I’m young, metropolitan, educated and multilingual – but proud to have backed Brexit

I’m young, metropolitan, educated and multilingual – but proud to have backed Brexit

Leave voters were ignorant, disgruntled, poor and backward-looking 70-year-olds in dilapidated mining towns in the North – so Remainers tell me. So, as a Leave voter in 2016 I clearly didn’t fit the bill: under-30, multi-lingual and having lived, studied and worked abroad – and now in London working for a multinational company.

It’s true that voters in the 18-35 age bracket were broadly more likely to have voted Remain. The tipping point came around the age of 35, after which the older you were, the more likely you were to vote to Leave. So it was much to the surprise of Jon Snow when he hosted Channel 4’s recent Brexit Inbetweeners debate that the majority of the panel (18-20 year olds at the time of the referendum) were in favour of Brexit.

I knew that, although unusual, I was not alone. So to understand why young, metropolitan professionals might have voted to Leave the EU, I spoke to a number of fellow young Leave voters who ticked many of the same boxes: a civil servant, a state secondary school teacher and two professionals at City firms.

The most common reason, which was a factor for us all, concerned democracy. We were all, to varying degrees of formality, students of history and had read how our country was governed long before our lifetimes. It seems that the broader the understanding of our country’s history, the greater our dissatisfaction with the status quo. “It’s fundamentally about being able to change the lawmakers if you don’t like what they’re doing,” said the lawyer. “I’ve done my research – I studied EU law,” said the (multilingual) civil servant, “it was simply about who gets to make the decisions.”

None of us started off as convinced Brexiteers. I was certainly ambivalent about EU membership until I met a few MEPs, who told me about the degree of control that the European Parliament had over law-making. At first, I’m not sure I really believed them. But the more I read up, the more I disliked the implications of what I was learning. By the time of the referendum, I had volunteered to help the Leave campaign.

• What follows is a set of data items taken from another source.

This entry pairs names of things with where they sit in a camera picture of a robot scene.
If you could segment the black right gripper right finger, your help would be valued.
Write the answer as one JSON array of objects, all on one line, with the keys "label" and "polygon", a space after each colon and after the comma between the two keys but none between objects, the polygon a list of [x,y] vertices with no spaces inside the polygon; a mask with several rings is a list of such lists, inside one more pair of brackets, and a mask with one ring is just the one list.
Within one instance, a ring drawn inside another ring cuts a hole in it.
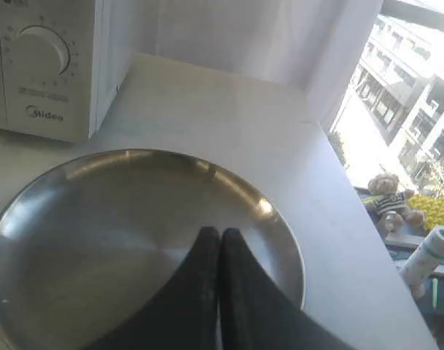
[{"label": "black right gripper right finger", "polygon": [[218,278],[223,349],[344,348],[288,300],[235,228],[223,233]]}]

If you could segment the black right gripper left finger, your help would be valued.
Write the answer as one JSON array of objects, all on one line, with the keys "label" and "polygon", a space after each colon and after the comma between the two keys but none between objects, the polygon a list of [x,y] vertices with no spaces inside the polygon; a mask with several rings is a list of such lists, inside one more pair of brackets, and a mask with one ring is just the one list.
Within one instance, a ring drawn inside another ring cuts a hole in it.
[{"label": "black right gripper left finger", "polygon": [[219,233],[202,227],[168,282],[133,316],[86,349],[215,349]]}]

Along with the classic arguments about international trade and control of our borders, we were also all motivated by the view that the UK was on a fundamentally different path to the rest of the EU. “The UK is a decreasingly good fit for a protectionist bloc,” a negotiator at a large international firm told me. The teacher told me he “no longer felt comfortable being part of this club. The UK was always the ugly duckling.” The lawyer added that the EU’s approach to negotiations, and in particular its rhetoric about punishment, removed any lingering doubts about whether Leave was the right choice.

As I looked back at the Remain campaign’s advertising targeted at younger voters, I began to notice a discrepancy between their themes and what I was hearing from these young, educated Leave voters. The Remain campaign’s messages focused on physical losses that we should expect from leaving the EU. They warned that we would no longer be able to take cheap holidays across Europe, that we wouldn’t be able to study abroad or that we would have to pay mobile roaming charges. But we were all thinking about more intangible ideas: of democracy, sovereignty and justice.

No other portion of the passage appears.